EXERCISE DIRECTIONS. Provide the data again in its entirety, exactly as given.

DATASET EXTRACT.
__________________________________________________

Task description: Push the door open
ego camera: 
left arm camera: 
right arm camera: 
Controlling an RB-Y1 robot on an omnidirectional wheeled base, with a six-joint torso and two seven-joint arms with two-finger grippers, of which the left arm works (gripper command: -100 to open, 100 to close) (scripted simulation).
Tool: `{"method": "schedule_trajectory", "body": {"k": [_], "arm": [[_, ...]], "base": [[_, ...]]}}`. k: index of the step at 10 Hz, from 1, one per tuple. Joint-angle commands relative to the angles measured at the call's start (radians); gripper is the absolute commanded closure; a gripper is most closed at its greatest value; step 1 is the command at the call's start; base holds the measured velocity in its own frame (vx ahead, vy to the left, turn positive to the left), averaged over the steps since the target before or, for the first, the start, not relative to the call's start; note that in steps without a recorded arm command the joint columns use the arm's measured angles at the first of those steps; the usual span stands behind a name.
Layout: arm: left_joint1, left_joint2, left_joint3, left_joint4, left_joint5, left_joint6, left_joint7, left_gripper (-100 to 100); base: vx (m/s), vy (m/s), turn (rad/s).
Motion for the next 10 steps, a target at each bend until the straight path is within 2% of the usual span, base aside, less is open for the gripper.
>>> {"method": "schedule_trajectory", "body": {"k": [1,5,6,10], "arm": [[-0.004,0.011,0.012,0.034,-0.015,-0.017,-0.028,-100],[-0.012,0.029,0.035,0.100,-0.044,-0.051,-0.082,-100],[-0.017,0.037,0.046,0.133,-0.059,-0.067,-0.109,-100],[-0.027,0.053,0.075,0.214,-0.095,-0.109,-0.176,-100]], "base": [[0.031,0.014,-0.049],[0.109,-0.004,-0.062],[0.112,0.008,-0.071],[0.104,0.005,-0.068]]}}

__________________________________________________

RESPONSE FOR THIS EXERCISE.
Task description: Push the door open
ego camera: 
left arm camera: 
right arm camera: 
Controlling an RB-Y1 robot on an omnidirectional wheeled base, with a six-joint torso and two seven-joint arms with two-finger grippers, of which the left arm works (gripper command: -100 to open, 100 to close) (scripted simulation).
Tool: `{"method": "schedule_trajectory", "body": {"k": [_], "arm": [[_, ...]], "base": [[_, ...]]}}`. k: index of the step at 10 Hz, from 1, one per tuple. Joint-angle commands relative to the angles measured at the call's start (radians); gripper is the absolute commanded closure; a gripper is most closed at its greatest value; step 1 is the command at the call's start; base holds the measured velocity in its own frame (vx ahead, vy to the left, turn positive to the left), averaged over the steps since the target before or, for the first, the start, not relative to the call's start; note that in steps without a recorded arm command the joint columns use the arm's measured angles at the first of those steps; the usual span stands behind a name.
Layout: arm: left_joint1, left_joint2, left_joint3, left_joint4, left_joint5, left_joint6, left_joint7, left_gripper (-100 to 100); base: vx (m/s), vy (m/s), turn (rad/s).
Motion for the next 10 steps, a target at each bend until the straight path is within 2% of the usual span, base aside, less is open for the gripper.
>>> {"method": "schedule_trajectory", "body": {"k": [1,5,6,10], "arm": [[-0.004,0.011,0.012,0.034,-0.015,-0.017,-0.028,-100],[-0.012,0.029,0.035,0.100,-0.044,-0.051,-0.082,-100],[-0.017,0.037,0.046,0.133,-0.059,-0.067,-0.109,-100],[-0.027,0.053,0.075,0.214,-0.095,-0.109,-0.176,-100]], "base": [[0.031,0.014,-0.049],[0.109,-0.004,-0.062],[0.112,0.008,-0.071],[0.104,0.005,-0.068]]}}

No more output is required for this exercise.